### Instructions to follow
For each entry below, copy the text exactly and leave out any picture.

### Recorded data
......

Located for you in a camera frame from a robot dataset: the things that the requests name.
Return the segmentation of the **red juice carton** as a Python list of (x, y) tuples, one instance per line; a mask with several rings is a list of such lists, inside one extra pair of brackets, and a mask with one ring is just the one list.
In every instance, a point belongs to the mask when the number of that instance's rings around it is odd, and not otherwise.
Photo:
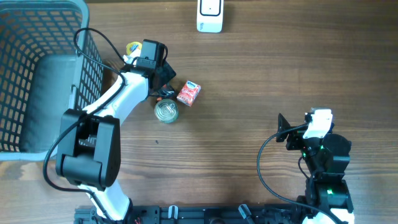
[(200, 85), (187, 80), (177, 95), (177, 100), (187, 106), (192, 106), (200, 90)]

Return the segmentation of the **silver tin can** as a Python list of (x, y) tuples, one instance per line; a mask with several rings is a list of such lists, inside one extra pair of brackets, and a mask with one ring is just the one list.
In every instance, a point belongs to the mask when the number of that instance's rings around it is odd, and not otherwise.
[(155, 105), (154, 113), (160, 122), (166, 124), (173, 123), (179, 116), (178, 106), (171, 99), (160, 100)]

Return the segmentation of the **yellow lidded jar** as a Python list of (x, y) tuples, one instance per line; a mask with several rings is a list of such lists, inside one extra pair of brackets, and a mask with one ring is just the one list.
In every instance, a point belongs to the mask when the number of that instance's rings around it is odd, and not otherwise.
[(141, 55), (142, 44), (140, 42), (134, 41), (130, 42), (126, 46), (126, 56), (127, 57), (138, 57)]

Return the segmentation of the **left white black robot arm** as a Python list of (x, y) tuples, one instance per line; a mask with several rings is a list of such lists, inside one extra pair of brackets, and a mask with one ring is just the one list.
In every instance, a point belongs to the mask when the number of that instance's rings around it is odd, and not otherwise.
[(132, 200), (117, 176), (121, 166), (120, 127), (131, 111), (148, 97), (168, 98), (165, 91), (176, 75), (168, 64), (168, 48), (154, 40), (124, 57), (125, 66), (114, 85), (81, 111), (69, 109), (61, 119), (55, 170), (84, 192), (94, 208), (77, 211), (76, 223), (139, 223)]

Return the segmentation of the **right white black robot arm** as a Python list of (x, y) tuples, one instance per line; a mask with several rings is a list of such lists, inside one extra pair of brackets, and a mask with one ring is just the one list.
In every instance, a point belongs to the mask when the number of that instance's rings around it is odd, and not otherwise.
[(266, 223), (354, 223), (354, 208), (346, 181), (343, 179), (350, 162), (351, 141), (332, 129), (330, 109), (312, 109), (305, 115), (308, 126), (297, 128), (278, 115), (277, 142), (286, 142), (289, 151), (299, 150), (310, 175), (305, 181), (305, 194), (297, 197), (303, 203), (319, 209), (314, 211), (300, 205), (279, 206), (263, 210)]

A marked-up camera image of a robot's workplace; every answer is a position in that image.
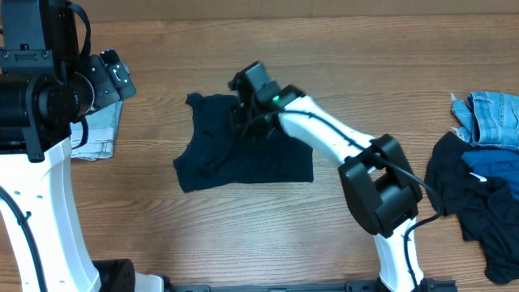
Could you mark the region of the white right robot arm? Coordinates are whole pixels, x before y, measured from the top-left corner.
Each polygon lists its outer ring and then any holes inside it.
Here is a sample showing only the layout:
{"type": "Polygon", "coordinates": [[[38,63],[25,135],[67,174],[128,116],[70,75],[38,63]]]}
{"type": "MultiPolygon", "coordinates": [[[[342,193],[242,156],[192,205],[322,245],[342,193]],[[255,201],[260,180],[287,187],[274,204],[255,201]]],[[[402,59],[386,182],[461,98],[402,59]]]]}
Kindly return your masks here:
{"type": "Polygon", "coordinates": [[[399,143],[390,135],[375,138],[346,126],[292,85],[233,82],[229,89],[246,111],[239,133],[275,126],[337,164],[348,209],[375,241],[377,290],[426,290],[414,242],[421,181],[399,143]]]}

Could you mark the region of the black t-shirt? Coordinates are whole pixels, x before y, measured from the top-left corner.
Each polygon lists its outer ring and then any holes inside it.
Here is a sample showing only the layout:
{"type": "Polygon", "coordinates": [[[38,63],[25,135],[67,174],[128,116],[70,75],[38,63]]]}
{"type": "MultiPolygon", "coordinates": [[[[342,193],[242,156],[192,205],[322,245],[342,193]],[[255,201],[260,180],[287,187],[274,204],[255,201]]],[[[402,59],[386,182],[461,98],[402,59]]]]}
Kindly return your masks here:
{"type": "Polygon", "coordinates": [[[184,192],[229,183],[311,183],[313,149],[274,130],[266,136],[235,136],[228,113],[238,106],[232,95],[187,95],[194,132],[186,150],[173,160],[184,192]]]}

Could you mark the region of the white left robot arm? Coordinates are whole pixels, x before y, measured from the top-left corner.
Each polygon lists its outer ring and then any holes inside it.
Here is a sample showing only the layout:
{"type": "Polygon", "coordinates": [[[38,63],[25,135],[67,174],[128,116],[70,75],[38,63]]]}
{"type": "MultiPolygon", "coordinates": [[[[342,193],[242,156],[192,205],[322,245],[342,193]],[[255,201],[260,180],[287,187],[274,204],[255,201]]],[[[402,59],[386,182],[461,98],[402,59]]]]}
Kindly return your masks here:
{"type": "Polygon", "coordinates": [[[72,122],[135,94],[108,49],[47,72],[42,50],[12,51],[21,76],[1,79],[1,214],[26,291],[167,291],[128,259],[93,260],[71,181],[72,122]]]}

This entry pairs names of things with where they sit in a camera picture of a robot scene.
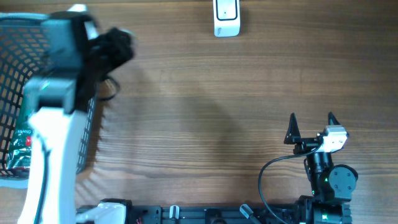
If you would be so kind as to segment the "green 3M gloves packet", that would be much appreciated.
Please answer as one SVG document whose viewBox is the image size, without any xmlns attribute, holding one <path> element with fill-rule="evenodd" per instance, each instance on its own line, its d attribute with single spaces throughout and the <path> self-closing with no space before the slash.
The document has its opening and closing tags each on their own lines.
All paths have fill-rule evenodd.
<svg viewBox="0 0 398 224">
<path fill-rule="evenodd" d="M 7 154 L 6 168 L 26 170 L 30 168 L 32 136 L 34 131 L 29 126 L 29 97 L 22 98 L 21 108 L 16 121 L 12 141 Z"/>
</svg>

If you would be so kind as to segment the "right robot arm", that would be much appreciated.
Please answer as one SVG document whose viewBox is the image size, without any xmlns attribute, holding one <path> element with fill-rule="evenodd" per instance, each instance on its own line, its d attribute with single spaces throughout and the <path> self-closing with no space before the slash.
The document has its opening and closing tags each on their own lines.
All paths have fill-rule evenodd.
<svg viewBox="0 0 398 224">
<path fill-rule="evenodd" d="M 328 124 L 313 138 L 300 135 L 296 116 L 290 115 L 284 144 L 294 145 L 293 155 L 303 156 L 312 195 L 295 202 L 292 223 L 351 223 L 348 203 L 356 188 L 358 173 L 350 166 L 335 165 L 332 154 L 344 148 L 349 133 L 333 113 Z"/>
</svg>

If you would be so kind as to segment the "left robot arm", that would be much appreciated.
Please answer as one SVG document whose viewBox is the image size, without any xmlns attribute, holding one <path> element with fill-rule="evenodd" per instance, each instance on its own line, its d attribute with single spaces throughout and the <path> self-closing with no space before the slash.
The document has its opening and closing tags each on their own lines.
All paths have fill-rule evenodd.
<svg viewBox="0 0 398 224">
<path fill-rule="evenodd" d="M 41 22 L 50 48 L 44 68 L 24 85 L 34 131 L 27 195 L 19 223 L 75 223 L 78 151 L 97 84 L 134 56 L 132 34 L 99 34 L 86 12 Z"/>
</svg>

......

### Exercise result
Located for you in a camera frame from a robot dataset: the things that the requests name.
Return the segmentation of the **red juice carton** as a Python list of (x, y) tuples, one instance per line; a mask with several rings is a list of such lists, inside one extra pair of brackets, and a mask with one ring is just the one list.
In every instance, a point belongs to the mask when the number of that instance's rings around it is odd, and not otherwise.
Photo:
[(200, 85), (187, 80), (177, 95), (177, 100), (187, 106), (192, 106), (200, 90)]

Return the segmentation of the **silver tin can** as a Python list of (x, y) tuples, one instance per line; a mask with several rings is a list of such lists, inside one extra pair of brackets, and a mask with one ring is just the one list.
In every instance, a point belongs to the mask when the number of that instance's rings around it is odd, and not otherwise.
[(155, 105), (154, 113), (160, 122), (166, 124), (173, 123), (179, 116), (178, 106), (171, 99), (160, 100)]

Return the segmentation of the **yellow lidded jar** as a Python list of (x, y) tuples, one instance per line; a mask with several rings is a list of such lists, inside one extra pair of brackets, and a mask with one ring is just the one list.
In every instance, a point belongs to the mask when the number of that instance's rings around it is odd, and not otherwise.
[(141, 55), (142, 44), (140, 42), (134, 41), (130, 42), (126, 46), (126, 56), (127, 57), (138, 57)]

Return the segmentation of the **left white black robot arm** as a Python list of (x, y) tuples, one instance per line; a mask with several rings is a list of such lists, inside one extra pair of brackets, and a mask with one ring is just the one list.
In every instance, a point belongs to the mask when the number of that instance's rings around it is odd, and not otherwise.
[(132, 200), (117, 176), (121, 166), (120, 127), (131, 111), (148, 97), (168, 98), (165, 91), (176, 75), (168, 64), (168, 48), (154, 40), (124, 57), (125, 66), (114, 85), (81, 111), (69, 109), (61, 119), (55, 170), (84, 192), (94, 208), (77, 211), (76, 223), (139, 223)]

Return the segmentation of the **right white black robot arm** as a Python list of (x, y) tuples, one instance per line; a mask with several rings is a list of such lists, inside one extra pair of brackets, and a mask with one ring is just the one list.
In every instance, a point belongs to the mask when the number of that instance's rings around it is odd, and not otherwise.
[(266, 223), (354, 223), (354, 208), (346, 181), (343, 179), (350, 162), (351, 141), (332, 129), (330, 109), (312, 109), (305, 115), (308, 126), (297, 128), (278, 115), (277, 142), (286, 142), (289, 151), (299, 150), (310, 175), (305, 181), (305, 194), (297, 197), (303, 203), (319, 209), (314, 211), (300, 205), (279, 206), (263, 210)]

A marked-up camera image of a robot's workplace; every answer is a position in that image.
Could you mark the region of the white right robot arm? Coordinates are whole pixels, x before y, measured from the top-left corner.
Each polygon lists its outer ring and then any holes inside it.
Here is a sample showing only the layout:
{"type": "Polygon", "coordinates": [[[38,63],[25,135],[67,174],[128,116],[70,75],[38,63]]]}
{"type": "MultiPolygon", "coordinates": [[[[342,193],[242,156],[192,205],[322,245],[342,193]],[[255,201],[260,180],[287,187],[274,204],[255,201]]],[[[402,59],[386,182],[461,98],[402,59]]]]}
Kindly return your masks here:
{"type": "Polygon", "coordinates": [[[399,143],[390,135],[375,138],[346,126],[292,85],[233,82],[229,89],[246,111],[239,133],[275,126],[337,164],[348,209],[375,241],[377,290],[426,290],[414,242],[421,181],[399,143]]]}

Could you mark the region of the black t-shirt? Coordinates are whole pixels, x before y, measured from the top-left corner.
Each polygon lists its outer ring and then any holes inside it.
Here is a sample showing only the layout:
{"type": "Polygon", "coordinates": [[[38,63],[25,135],[67,174],[128,116],[70,75],[38,63]]]}
{"type": "MultiPolygon", "coordinates": [[[[342,193],[242,156],[192,205],[322,245],[342,193]],[[255,201],[260,180],[287,187],[274,204],[255,201]]],[[[402,59],[386,182],[461,98],[402,59]]]]}
Kindly return your masks here:
{"type": "Polygon", "coordinates": [[[184,192],[229,183],[311,183],[313,149],[274,130],[266,136],[235,136],[228,113],[238,106],[232,95],[187,95],[194,132],[186,150],[173,160],[184,192]]]}

Could you mark the region of the white left robot arm? Coordinates are whole pixels, x before y, measured from the top-left corner.
Each polygon lists its outer ring and then any holes inside it.
Here is a sample showing only the layout:
{"type": "Polygon", "coordinates": [[[38,63],[25,135],[67,174],[128,116],[70,75],[38,63]]]}
{"type": "MultiPolygon", "coordinates": [[[[342,193],[242,156],[192,205],[322,245],[342,193]],[[255,201],[260,180],[287,187],[274,204],[255,201]]],[[[402,59],[386,182],[461,98],[402,59]]]]}
Kindly return your masks here:
{"type": "Polygon", "coordinates": [[[72,122],[135,94],[108,49],[47,72],[42,50],[12,51],[21,76],[1,79],[1,214],[26,291],[167,291],[128,259],[93,260],[71,181],[72,122]]]}

This entry pairs names of things with where they sit in a camera picture of a robot scene.
If you would be so kind as to segment the "green 3M gloves packet", that would be much appreciated.
Please answer as one SVG document whose viewBox is the image size, without any xmlns attribute, holding one <path> element with fill-rule="evenodd" per instance, each instance on its own line, its d attribute with single spaces throughout and the <path> self-closing with no space before the slash.
The document has its opening and closing tags each on their own lines.
All paths have fill-rule evenodd.
<svg viewBox="0 0 398 224">
<path fill-rule="evenodd" d="M 7 154 L 6 168 L 26 170 L 30 168 L 32 136 L 34 131 L 29 126 L 29 97 L 22 98 L 21 108 L 16 121 L 12 141 Z"/>
</svg>

If you would be so kind as to segment the "right robot arm", that would be much appreciated.
Please answer as one SVG document whose viewBox is the image size, without any xmlns attribute, holding one <path> element with fill-rule="evenodd" per instance, each instance on its own line, its d attribute with single spaces throughout and the <path> self-closing with no space before the slash.
The document has its opening and closing tags each on their own lines.
All paths have fill-rule evenodd.
<svg viewBox="0 0 398 224">
<path fill-rule="evenodd" d="M 328 124 L 313 138 L 300 135 L 296 116 L 290 115 L 284 144 L 294 145 L 293 155 L 303 156 L 312 195 L 295 202 L 292 223 L 351 223 L 348 203 L 356 188 L 358 173 L 350 166 L 335 165 L 332 154 L 344 148 L 349 133 L 333 113 Z"/>
</svg>

If you would be so kind as to segment the "left robot arm", that would be much appreciated.
Please answer as one SVG document whose viewBox is the image size, without any xmlns attribute, holding one <path> element with fill-rule="evenodd" per instance, each instance on its own line, its d attribute with single spaces throughout and the <path> self-closing with no space before the slash.
The document has its opening and closing tags each on their own lines.
All paths have fill-rule evenodd.
<svg viewBox="0 0 398 224">
<path fill-rule="evenodd" d="M 41 22 L 50 48 L 44 68 L 24 85 L 34 131 L 27 195 L 19 223 L 75 223 L 78 151 L 97 84 L 134 56 L 132 34 L 99 34 L 86 12 Z"/>
</svg>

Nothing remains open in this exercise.